According to a results tally announced by the Guinean electoral commission on Saturday, Guinean President Alpha Conde won re-election with around 58 percent of votes cast in the country’s disputed presidential polls.
The National Electoral Commission announced the election results piecemeal over the last few days and declared its final figures on Saturday. After the commission announces the total numbers, candidates will have eight days to make complaints before the constitutional court validates them.
Opposition leaders refused to recognize the election results. Conde’s nearest challenger, Cellou Dalein Diallo, who gained around 31 percent of votes in the election last Sunday, earlier said that he would not recognize the election results and would call his supporters to take to the streets to protest alleged ‘fraud and rigging’ in the election. Diallo withdrew on Wednesday from the presidential elections.
Millions of Guineans voted on Sunday in the West African country's second free election since it gained independence from France nearly 60 years ago. Election observers said that Sunday’s vote was valid although some logical problems occured. They have not commented on the counting process.
Several people have been killed in clashes erupted between supporters of Guinea’s governing party and the opposition during the presidential elections.
After Conde took power in 2010, he ended two years of military rule during which security forces massacred more than 150 people in the capital, Konakri.
Guinea, the biggest producer of bauxite in Africa, has witnessed two longtime authoritarian rulers.
Call for demonstrations
Guinea’s opposition leader Cellou Dalein Diallo on Saturday called on his supporters to protest against "serious denial of democracy" in the first round of presidential elections.
"I will invite, at the appropriate time, other candidates and all citizens who are the true victims of this electoral hold-up to organise, conforming to the law, peaceful demonstrations to express our indignation and protest against this serious denial of democracy," said Diallo, Conde's main rival, in a statement read to the media.
Diallo said six other candidates for presidency said they would also not recognise the results of the first round of the elections on October 11.

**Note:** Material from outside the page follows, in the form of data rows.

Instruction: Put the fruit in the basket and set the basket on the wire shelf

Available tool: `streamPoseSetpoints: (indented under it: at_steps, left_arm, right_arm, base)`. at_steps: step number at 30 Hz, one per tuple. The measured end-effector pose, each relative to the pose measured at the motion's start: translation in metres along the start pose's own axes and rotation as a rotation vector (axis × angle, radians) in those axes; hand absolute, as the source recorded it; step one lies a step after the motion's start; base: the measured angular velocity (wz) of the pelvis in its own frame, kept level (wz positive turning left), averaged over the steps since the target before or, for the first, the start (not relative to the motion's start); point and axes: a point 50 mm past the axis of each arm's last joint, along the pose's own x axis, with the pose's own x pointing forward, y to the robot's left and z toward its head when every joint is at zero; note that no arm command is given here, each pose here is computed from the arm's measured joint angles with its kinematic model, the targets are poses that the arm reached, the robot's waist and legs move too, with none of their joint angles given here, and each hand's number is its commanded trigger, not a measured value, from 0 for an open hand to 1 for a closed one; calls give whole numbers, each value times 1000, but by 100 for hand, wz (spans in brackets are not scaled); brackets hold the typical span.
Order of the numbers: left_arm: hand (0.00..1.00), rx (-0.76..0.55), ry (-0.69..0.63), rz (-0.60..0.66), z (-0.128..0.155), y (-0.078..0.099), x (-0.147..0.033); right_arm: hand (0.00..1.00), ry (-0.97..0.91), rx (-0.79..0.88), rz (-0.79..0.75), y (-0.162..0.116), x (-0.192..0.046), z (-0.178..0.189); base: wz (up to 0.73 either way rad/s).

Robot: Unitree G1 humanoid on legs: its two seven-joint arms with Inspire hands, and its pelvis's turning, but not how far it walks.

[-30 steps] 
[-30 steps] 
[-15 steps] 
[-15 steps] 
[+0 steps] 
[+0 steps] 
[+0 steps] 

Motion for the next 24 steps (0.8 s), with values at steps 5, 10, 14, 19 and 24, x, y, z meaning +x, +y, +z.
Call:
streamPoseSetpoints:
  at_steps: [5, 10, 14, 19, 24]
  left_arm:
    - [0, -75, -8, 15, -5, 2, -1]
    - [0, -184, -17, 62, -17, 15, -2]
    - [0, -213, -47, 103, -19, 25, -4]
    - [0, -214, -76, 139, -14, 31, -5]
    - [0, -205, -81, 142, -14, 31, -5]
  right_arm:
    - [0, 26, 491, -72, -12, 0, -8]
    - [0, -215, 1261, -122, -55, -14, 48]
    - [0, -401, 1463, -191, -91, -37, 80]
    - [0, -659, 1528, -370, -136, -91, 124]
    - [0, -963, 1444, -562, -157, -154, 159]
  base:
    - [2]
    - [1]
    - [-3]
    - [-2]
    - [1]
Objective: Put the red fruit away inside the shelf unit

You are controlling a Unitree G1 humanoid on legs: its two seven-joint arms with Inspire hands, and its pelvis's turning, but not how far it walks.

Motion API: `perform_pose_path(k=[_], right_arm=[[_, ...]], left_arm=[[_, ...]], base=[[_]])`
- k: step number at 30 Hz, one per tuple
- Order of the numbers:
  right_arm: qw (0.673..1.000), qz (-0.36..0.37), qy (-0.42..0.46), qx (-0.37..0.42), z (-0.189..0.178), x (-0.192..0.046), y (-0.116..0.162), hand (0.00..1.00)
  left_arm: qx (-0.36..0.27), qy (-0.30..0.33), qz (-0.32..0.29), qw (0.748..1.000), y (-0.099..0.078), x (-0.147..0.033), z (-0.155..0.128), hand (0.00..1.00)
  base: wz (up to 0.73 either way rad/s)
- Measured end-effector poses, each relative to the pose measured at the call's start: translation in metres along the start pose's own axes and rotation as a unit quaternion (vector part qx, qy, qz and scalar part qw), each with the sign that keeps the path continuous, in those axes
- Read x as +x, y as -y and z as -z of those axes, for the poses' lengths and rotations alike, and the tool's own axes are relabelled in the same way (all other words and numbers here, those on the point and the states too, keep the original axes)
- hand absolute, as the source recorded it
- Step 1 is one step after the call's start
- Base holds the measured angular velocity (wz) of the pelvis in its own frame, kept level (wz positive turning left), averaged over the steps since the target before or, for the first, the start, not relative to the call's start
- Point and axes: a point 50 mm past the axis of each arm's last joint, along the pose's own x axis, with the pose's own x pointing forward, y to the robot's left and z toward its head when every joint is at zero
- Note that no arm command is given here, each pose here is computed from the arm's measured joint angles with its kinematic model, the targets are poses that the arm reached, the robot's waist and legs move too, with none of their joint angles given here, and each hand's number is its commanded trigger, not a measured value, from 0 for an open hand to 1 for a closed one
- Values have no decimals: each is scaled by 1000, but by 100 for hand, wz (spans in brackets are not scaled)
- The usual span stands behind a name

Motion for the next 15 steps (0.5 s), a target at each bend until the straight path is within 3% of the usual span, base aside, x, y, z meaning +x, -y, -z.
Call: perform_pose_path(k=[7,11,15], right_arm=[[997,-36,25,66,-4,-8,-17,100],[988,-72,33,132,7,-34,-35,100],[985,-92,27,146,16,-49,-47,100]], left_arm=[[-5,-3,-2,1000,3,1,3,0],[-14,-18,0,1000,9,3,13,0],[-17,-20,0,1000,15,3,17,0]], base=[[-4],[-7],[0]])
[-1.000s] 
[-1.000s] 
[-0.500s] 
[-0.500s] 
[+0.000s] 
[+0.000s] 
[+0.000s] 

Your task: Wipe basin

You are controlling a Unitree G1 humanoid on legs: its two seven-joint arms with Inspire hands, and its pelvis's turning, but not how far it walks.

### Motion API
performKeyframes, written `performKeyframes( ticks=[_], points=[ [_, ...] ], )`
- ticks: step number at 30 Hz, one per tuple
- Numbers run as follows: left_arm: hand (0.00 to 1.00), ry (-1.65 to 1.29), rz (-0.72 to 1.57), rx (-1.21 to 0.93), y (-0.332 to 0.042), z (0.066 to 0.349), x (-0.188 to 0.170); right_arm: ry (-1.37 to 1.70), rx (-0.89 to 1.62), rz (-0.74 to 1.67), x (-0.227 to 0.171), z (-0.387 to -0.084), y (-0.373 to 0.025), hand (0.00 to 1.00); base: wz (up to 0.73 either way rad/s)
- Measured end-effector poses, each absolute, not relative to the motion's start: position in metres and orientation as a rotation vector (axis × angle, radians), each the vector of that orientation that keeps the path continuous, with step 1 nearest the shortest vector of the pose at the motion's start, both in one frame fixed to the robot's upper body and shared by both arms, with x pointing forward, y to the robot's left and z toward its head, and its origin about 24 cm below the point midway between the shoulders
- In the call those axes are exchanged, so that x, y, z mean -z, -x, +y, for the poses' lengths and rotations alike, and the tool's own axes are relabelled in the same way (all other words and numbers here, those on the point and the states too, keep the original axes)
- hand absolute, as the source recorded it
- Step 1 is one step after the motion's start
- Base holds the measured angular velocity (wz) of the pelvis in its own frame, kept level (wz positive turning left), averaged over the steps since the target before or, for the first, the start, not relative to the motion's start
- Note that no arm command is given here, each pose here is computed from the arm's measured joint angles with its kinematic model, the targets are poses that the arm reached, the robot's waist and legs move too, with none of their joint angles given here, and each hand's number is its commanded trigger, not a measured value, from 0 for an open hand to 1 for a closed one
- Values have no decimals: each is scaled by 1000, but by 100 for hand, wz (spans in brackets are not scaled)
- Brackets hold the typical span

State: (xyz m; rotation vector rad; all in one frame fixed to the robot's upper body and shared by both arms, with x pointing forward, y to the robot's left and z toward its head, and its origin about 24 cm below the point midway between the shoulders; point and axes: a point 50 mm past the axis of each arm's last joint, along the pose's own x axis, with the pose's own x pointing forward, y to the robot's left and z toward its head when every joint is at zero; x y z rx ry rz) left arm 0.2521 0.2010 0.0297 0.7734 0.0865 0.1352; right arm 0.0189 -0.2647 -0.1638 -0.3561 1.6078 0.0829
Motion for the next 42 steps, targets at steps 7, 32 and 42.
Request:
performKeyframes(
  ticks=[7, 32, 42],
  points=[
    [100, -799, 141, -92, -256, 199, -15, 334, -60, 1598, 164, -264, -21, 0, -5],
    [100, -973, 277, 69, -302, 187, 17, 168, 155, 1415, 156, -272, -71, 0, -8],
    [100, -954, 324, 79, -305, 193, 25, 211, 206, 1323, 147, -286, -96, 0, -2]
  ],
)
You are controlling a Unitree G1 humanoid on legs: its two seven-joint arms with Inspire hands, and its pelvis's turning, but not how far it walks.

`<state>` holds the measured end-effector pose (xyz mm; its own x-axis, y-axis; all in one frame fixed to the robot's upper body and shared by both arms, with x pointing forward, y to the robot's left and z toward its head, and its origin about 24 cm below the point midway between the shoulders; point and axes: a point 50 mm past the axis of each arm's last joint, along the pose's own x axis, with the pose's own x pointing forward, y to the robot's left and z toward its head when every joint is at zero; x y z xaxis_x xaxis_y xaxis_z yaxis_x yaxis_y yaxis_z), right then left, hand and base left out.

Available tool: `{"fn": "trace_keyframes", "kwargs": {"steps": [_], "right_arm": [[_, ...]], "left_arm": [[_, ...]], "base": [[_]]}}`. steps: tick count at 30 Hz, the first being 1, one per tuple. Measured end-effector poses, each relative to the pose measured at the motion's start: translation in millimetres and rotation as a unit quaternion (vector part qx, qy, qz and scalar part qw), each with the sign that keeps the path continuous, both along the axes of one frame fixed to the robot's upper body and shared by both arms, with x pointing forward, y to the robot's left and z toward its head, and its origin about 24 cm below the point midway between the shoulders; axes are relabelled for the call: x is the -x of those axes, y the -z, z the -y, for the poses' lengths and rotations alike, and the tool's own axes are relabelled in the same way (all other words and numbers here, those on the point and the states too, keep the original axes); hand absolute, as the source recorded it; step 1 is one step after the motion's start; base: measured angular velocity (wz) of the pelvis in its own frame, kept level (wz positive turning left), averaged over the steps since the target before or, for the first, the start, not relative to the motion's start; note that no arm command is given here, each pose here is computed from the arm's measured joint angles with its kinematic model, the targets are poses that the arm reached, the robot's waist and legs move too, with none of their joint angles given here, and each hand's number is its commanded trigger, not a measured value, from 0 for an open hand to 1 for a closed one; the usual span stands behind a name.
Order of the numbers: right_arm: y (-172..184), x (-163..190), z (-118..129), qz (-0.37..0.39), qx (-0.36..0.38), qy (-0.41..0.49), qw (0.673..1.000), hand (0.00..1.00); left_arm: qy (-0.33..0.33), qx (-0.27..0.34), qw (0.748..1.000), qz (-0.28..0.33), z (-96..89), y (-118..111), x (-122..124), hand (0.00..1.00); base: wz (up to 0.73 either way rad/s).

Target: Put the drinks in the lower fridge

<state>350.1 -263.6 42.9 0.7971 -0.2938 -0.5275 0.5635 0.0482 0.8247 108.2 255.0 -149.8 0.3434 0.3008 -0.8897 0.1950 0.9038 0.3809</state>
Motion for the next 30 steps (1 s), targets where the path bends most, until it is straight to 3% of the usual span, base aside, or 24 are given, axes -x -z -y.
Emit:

He claimed that the electoral commission and the government was accused of ballot stuffing, allowing minors to vote, changing the electoral map and intimidation.
Diallo said he would not resort to the Guinea’s constitutional court to protest what he called an "illegal election." He would call on his supporters to take to the streets.
"I confirm my total agreement with this decision. Furthermore, I will not take recourse at the constitutional court," he said.